10 odpowiedzi do “Nintendo Switch: Ponad 90 milionów sprzedanych konsol”

  1. Ciekaw jestem jak sytuacja ma sie u nas, bo polityka cenowa Nintendo aamodzielnie powstrzymuje mnie przed kupnem konsolki – nie mam zamiaru wydawać 260zl na niemalże każdą produkcję PLUS utrzymywać suba żeby grać przez internet.

  2. @Ogoorek1 250 to kosztują wyłącznie najbardziej sztandarowe produkcje – Mario, czy inne Pokemony. Co do reszty gier to przy promce na eShopie da się znaleźć fajne gierki za 20-40-60zł. A sub – cóż jak to było w pewnym klasyku, że sparafrazuję „80 złoty na rok… to może i dużo, ale rakieta zabiera cię pół godziny od wezwania.”Nie twierdzę że szatandarowe produkcje nie są drogie, a abonament za granie w sieci to nie relikt z przeszłości, ale też nie przesadzajmy

  3. Kupię kiedyś tylko dla dishonored 🙂

  4. @Ogoorek1 Polityka jest jaka jest, ale po 5-10 latach nie masz półki bezwartościowych pudełek z płytami, ale dosyć drogą kolekcję gier, którą zawsze możesz spieniężyć (na niektórych pozycjach nawet z zyskiem). Po drugie mamy dosyć dobrego dystrybutora, która obcinając swoją marżę sprzedaje gry do sklepów, które wystawiają je po 200-220 zł 😉 Sub jest jaki jest, ale wolę takiego, który nie boli po kieszeni aż tak bardzo, a dostaję dostęp do paru klasyków i ciekawych pozycji pokroju 35 Mario czy Tetris 99 🙂

  5. @mrozman nie wiem, przynajmniej w moim przypadku zakup switcha byłby głownie dla tych własnie sztandarowych ekskluziwów, bo i tak głownie growo spędzam czas przy pececie. Dlatego jak widzę, że nawet kilkuletnie tytuły, które chciałbym sam sprawdzić kosztują najczęściej po 60 dolców (Super Mario Maker 2, który oficjalnie od półtora roku nie otrzymuje żadnych content update’ów) to jedyna myśl która mi przychodzi do głowy to to, że nie mam w planach wspierać takiej polityki cenowej

  6. @bali09 argument, że to dobrze, że gry są drogie, bo można je za drogo sprzedać jest komiczny.
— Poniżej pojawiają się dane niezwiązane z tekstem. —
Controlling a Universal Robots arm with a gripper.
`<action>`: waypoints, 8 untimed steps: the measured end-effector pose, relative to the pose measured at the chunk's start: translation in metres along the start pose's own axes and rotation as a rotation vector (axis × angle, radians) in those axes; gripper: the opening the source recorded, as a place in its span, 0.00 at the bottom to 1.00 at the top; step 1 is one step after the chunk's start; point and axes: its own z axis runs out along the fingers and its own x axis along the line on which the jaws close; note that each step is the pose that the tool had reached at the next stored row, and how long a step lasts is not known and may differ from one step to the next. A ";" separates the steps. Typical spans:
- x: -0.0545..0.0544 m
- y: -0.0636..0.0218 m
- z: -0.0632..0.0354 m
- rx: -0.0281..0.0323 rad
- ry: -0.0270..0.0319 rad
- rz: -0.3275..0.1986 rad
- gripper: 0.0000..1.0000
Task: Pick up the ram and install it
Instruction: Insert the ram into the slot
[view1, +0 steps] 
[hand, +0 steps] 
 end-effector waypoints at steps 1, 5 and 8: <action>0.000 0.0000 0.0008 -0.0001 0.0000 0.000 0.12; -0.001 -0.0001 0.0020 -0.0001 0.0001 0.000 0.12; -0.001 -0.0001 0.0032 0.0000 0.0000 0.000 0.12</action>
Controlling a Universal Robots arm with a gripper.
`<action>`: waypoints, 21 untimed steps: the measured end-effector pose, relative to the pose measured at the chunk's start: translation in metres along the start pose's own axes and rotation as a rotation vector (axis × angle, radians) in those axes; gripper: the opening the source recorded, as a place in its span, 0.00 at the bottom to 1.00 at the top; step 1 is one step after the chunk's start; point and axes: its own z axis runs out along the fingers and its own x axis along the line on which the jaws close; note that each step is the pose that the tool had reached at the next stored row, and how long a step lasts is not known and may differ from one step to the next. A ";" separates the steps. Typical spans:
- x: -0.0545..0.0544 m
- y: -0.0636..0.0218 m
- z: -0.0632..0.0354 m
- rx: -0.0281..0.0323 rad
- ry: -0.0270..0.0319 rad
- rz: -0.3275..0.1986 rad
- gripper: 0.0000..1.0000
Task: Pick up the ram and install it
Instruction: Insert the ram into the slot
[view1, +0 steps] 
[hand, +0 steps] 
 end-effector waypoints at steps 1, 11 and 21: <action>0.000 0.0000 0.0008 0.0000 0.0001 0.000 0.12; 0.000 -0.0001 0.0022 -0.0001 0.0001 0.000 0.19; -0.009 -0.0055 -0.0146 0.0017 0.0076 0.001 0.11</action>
Sorka – dokładnie w ten sam sposób można argumentować dowolną cenę, nawet jakby tytuły kosztowały po +1000zł.

  7. Nie spotkałem się nigdy jeszcze na internecie z opinią, że to dobrze, że gry gdziekolwiek kosztują 260zł. Dzięki za poprawienie humoru, bo porządnie się uśmiałem. W sumie to trochę przez łzy – przez takie poglądy wszyscy kiedyś obudzimy się z ręką w nocniku, gdy zdamy sobie sprawę, że po iluś podniesieniach cen z rzędu (na takim stimie coraz częściej widać już nie 240-250, a 270zł) ich kwestia to lekka przeginka.
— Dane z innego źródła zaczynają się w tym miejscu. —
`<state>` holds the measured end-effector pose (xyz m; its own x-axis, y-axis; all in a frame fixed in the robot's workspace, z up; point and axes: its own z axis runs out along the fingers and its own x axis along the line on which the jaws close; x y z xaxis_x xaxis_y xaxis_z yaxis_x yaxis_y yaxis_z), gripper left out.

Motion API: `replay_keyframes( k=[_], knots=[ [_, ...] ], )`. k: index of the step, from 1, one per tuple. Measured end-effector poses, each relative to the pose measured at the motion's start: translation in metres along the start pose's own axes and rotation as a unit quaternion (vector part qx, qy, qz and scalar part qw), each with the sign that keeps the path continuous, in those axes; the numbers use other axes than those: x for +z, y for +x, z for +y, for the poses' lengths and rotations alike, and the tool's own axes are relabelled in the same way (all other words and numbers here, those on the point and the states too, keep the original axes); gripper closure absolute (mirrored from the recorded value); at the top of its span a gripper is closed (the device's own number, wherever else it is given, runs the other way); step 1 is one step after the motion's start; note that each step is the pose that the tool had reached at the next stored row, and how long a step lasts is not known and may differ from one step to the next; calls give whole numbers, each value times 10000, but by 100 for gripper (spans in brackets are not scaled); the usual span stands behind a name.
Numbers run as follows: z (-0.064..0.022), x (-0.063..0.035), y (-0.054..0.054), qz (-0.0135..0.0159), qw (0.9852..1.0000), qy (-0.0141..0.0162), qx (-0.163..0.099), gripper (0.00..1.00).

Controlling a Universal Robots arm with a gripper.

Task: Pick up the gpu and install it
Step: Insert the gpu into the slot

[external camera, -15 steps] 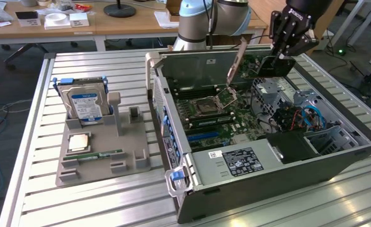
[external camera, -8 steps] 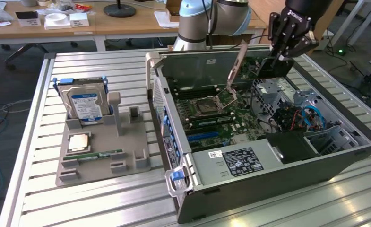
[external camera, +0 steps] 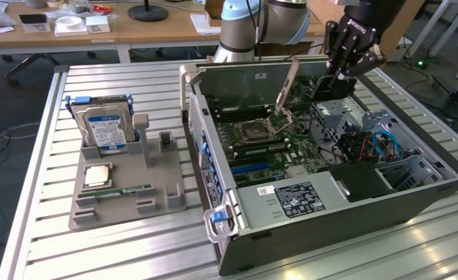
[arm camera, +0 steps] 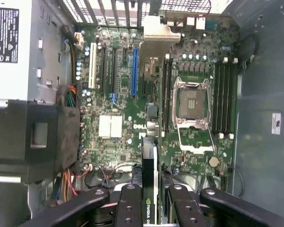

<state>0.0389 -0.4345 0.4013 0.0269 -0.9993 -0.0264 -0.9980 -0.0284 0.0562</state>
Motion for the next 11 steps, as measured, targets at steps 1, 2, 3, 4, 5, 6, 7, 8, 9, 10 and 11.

  8. @Ogoorek1 W takim wypadku – jasne. I jak najbardziej rozumiem głosowanie portfelem – sam się dwa razy zastanowię nad rimejkiem 4 generacji pokemonów, po tym co było w Sword & Shield. Od siebie dodam, że jak ktoś lubie indie, kanapowego co-opa albo ogólnie gry z kuchni azjatyckiej – to fajne dopełnienie PCta właśnie. Meritum w każdym razie – nie jest tak źle, ale jak ktoś celuje w same „główne” tytuły, to najtaniej nie będzie, fakt. Inna sprawa że większość z nich to gry na x-dziesiąt, a nie kilka godzin

  9. Czekam na Steam Decka. Bibliotekę gier do ogrania już mam.
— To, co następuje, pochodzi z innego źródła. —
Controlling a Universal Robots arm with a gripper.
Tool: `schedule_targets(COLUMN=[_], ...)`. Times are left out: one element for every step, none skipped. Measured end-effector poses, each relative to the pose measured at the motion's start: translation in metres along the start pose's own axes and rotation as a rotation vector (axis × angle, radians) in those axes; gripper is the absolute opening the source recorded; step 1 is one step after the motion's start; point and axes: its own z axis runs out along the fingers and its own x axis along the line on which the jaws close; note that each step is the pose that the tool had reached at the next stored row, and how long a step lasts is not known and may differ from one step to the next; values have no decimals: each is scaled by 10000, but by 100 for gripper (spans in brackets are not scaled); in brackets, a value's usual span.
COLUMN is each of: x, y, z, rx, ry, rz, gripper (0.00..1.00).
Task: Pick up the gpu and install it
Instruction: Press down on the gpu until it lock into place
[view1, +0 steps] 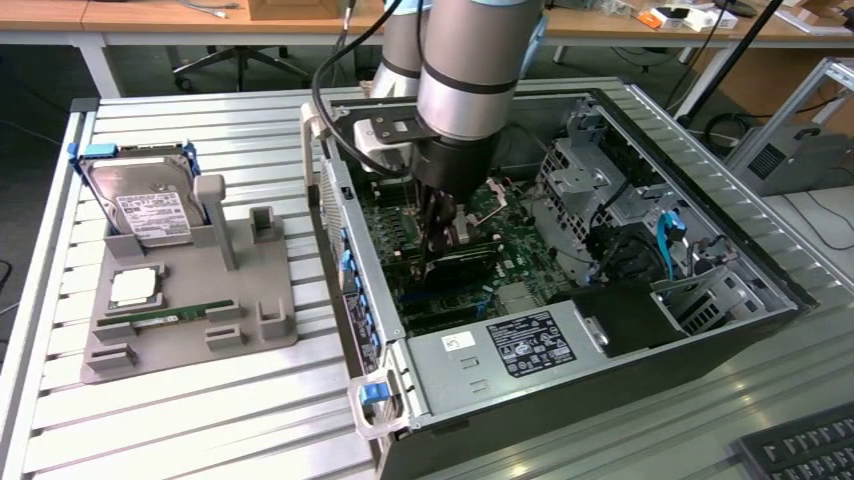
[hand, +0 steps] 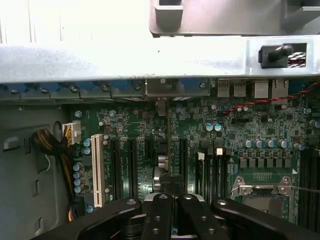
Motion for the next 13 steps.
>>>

  10. @Ogoorek1 A ja uważam, że jest to związane z globalną inflacją po prostu. Taki Wiesiek 2 w dzień premiery sprzedawany za 100pln dzisiaj za tyle nie zwróciłby kosztów produkcji. Tu problem jest raczej z nadużywaniem tego faktu przez co poniektórych deweloperów (a ciebie patrzę Cory Barlog). No i oczywiście zgadzam się, że absurdem są tzw. ceny stojące – po dwóch latach gra powinna być już nieco tańsza. Jest to kolejny argument przeciwko dystrybucji cyfrowej jako jedynej dostępnej możliwości.